HIV/AIDS di Ternate 2025 Tercatat 171 Kasus Turun dari Tahun Sebelumnya
Spektroom - Perkembangan temuan pengidap HIV/AIDS di Kota Ternate semakin mengalami meningkat setiap tahunnya. Untuk tahun 2025 temuan kasus baru HIV/AIDS sebanyak 171 kasus baru jika dibandingkan tahun 2024 lalu sebanyak 202 Kasus baru.
Dari jumlah kasus tersebut tahun 2025 menurun dengan distribusi kasus terbanyak berdasarkan faktor resiko Adalah hubungan seksual berganti-ganti pasangan baik hetersoseksual maupun homoseksual.
Kepala Dinas Kesehatan Kota Ternate dr. Fathiyah Suma didampingi Kabid P2P dr. Wirda Akbar kepada Spektroom Selasa (6/1/2026) mengatakan, untuk mengantisipasi peningkatan HIV/AIDS di Kota Ternate telah dilakukan kegiatan Mobile Voluntary Counseling ad Testing (VCT) rutin dilakukan dengan menyasar ke sasaran kelompok Populasi Kunci dan kelompok Risiko tinggi tertular HIV.
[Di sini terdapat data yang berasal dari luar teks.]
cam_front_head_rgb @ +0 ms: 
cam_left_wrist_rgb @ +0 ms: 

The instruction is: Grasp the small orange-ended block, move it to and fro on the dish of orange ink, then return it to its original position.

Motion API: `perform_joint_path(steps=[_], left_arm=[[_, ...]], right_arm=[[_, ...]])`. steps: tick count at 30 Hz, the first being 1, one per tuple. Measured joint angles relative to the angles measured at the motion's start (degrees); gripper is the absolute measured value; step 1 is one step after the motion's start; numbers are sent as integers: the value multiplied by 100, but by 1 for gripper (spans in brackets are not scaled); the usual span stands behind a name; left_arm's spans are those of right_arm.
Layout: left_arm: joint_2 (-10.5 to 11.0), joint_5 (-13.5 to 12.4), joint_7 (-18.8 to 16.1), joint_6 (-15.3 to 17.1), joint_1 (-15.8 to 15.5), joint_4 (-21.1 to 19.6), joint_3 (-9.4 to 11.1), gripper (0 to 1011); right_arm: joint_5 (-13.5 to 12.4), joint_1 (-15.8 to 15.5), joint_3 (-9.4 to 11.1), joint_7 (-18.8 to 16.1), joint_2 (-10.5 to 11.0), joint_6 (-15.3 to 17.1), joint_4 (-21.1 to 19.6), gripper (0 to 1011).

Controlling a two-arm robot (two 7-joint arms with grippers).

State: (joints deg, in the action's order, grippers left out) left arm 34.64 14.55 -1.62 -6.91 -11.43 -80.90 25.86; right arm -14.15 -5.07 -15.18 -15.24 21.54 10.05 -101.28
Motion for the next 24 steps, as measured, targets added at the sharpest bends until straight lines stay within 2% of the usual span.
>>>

"Kami dalam melakukan kegiatan HIV selalu bekerjasama dengan mitra Dinkes diantaranya KPA Kota Ternate dan LSM penggiat HIV yang ada di Kota Ternate diantaranya Yayasan Batamang Plus, Yayasan Pelangi Maluku dan PKBI Sulut. Selain kegiatan Mobile VCT Dinas Kesehatan Kota Ternate Juga bekerja sama dengan PMI Kota Ternate dalam penjarigan Kasus baru," ujar dr. Fathiyah.
Disamping itu juga melakukan kegiatan pendampingan dan penjangkauan Odhiv Loss Follow up juga rutin dilaksanakan di semua layanan serta melakukan sosialisasi di sekolah Menengan Atas, Sekolah Menengah Pertama dan di Kelompok masyarakat beresiko tinggi.
Menurutnya, juga dilakukan Pemeriksaan Viral Load (pemeriksaan virus) dilakukan pada ODHIV eligible dengan merujuk sample darah ke RSUD Chasan Boesoirie setiap bulan dengan rata-rata Hasil tersupresi (jumlah virus menurun).
Dinas Kesehatan Kota Ternate dalam penangganan HIV/AIDS dilakukan sesuai pedoman nasional, tidak ada penangganan khusus, karena kalau penangganan khusus dikhawatirkan akan muncul stigma dan diskriminasi pada ODHIV.
Penangganan yang dilakukan yaitu dengan pemberian obat ARV kepada ODHIV oleh layanan PDP baik di 11 Puskesmas Kota Ternate maupun rumah sakit PDP. Kegiatan pendampingan dan penjangkauan Odhiv Loss Follow up (putus obat) juga rutin dilaksanakan di semua layanan.
Selain itu juga dilakukan sosialisasi di sekolah Menengan Atas, Sekolah Menengah Pertama dan di Kelompok masyarakat beresiko tinggi. Dan pemeriksaan Viral Load (pemeriksaan virus) telah dilakukan pada ODHIV eligible dengan merujuk sample darah ke RSUD Chasan Boesoirie setiap bulan dengan rata-rata Hasil tersupresi (jumlah virus menurun).